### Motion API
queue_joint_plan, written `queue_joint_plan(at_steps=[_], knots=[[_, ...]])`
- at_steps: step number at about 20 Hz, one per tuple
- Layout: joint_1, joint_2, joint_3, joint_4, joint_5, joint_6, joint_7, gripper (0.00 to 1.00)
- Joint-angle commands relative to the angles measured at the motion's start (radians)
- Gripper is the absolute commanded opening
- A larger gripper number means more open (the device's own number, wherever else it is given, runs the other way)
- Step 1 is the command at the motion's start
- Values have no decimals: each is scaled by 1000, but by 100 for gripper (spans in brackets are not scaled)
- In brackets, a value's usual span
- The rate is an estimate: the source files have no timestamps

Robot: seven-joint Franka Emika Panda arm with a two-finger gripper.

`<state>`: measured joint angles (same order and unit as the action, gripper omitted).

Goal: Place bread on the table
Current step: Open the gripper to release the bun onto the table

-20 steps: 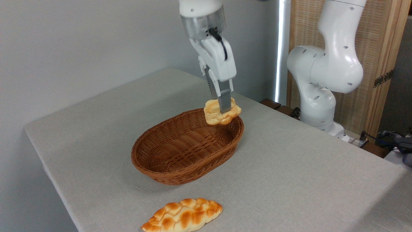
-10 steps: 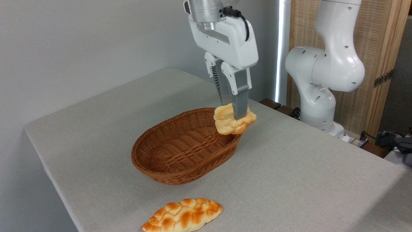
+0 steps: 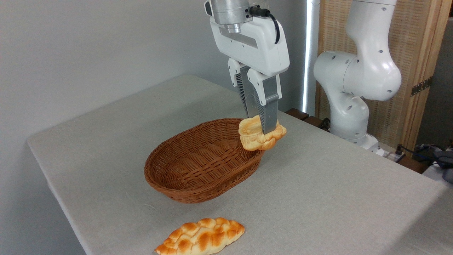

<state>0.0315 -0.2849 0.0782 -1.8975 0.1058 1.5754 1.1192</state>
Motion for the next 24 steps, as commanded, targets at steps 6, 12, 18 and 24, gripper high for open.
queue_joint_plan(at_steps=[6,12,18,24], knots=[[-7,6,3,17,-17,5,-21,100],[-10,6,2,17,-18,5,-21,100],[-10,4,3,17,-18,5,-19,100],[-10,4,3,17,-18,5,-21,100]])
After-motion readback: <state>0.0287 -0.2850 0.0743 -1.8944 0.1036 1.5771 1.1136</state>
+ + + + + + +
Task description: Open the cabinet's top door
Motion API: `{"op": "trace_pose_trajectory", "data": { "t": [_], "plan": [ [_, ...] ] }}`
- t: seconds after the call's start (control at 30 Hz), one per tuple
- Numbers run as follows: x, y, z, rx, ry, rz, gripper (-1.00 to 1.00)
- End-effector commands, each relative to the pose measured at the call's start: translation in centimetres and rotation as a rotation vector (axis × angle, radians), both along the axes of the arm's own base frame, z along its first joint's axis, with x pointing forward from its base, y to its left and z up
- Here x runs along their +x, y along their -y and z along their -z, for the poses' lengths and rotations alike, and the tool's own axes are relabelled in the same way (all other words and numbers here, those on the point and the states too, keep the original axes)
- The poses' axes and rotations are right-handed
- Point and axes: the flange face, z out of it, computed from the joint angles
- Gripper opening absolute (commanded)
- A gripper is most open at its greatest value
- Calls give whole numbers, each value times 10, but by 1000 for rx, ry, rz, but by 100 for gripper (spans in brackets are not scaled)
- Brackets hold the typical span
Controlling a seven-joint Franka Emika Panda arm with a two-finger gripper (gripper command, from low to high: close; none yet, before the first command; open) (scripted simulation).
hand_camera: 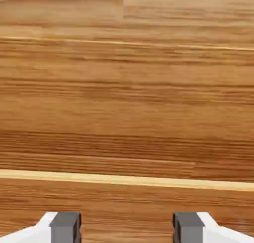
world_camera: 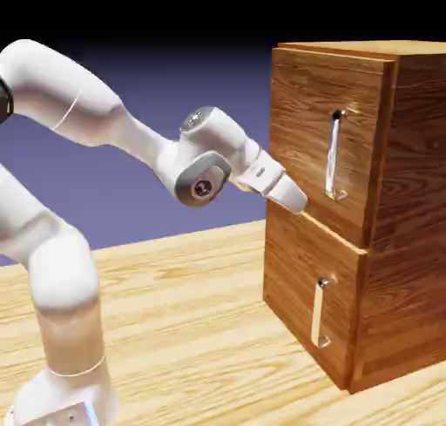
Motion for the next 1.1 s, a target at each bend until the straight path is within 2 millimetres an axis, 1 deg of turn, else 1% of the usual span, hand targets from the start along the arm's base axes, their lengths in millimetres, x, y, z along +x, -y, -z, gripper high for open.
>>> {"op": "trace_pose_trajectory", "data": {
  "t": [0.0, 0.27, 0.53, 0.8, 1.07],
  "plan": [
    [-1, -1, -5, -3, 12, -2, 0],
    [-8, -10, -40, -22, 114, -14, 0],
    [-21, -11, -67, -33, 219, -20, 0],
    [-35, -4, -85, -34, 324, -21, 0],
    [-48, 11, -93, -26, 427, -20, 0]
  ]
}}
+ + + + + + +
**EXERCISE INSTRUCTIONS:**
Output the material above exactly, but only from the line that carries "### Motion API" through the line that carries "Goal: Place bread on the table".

**OUTPUT:**
### Motion API
queue_joint_plan, written `queue_joint_plan(at_steps=[_], knots=[[_, ...]])`
- at_steps: step number at about 20 Hz, one per tuple
- Layout: joint_1, joint_2, joint_3, joint_4, joint_5, joint_6, joint_7, gripper (0.00 to 1.00)
- Joint-angle commands relative to the angles measured at the motion's start (radians)
- Gripper is the absolute commanded opening
- A larger gripper number means more open (the device's own number, wherever else it is given, runs the other way)
- Step 1 is the command at the motion's start
- Values have no decimals: each is scaled by 1000, but by 100 for gripper (spans in brackets are not scaled)
- In brackets, a value's usual span
- The rate is an estimate: the source files have no timestamps

Robot: seven-joint Franka Emika Panda arm with a two-finger gripper.

`<state>`: measured joint angles (same order and unit as the action, gripper omitted).

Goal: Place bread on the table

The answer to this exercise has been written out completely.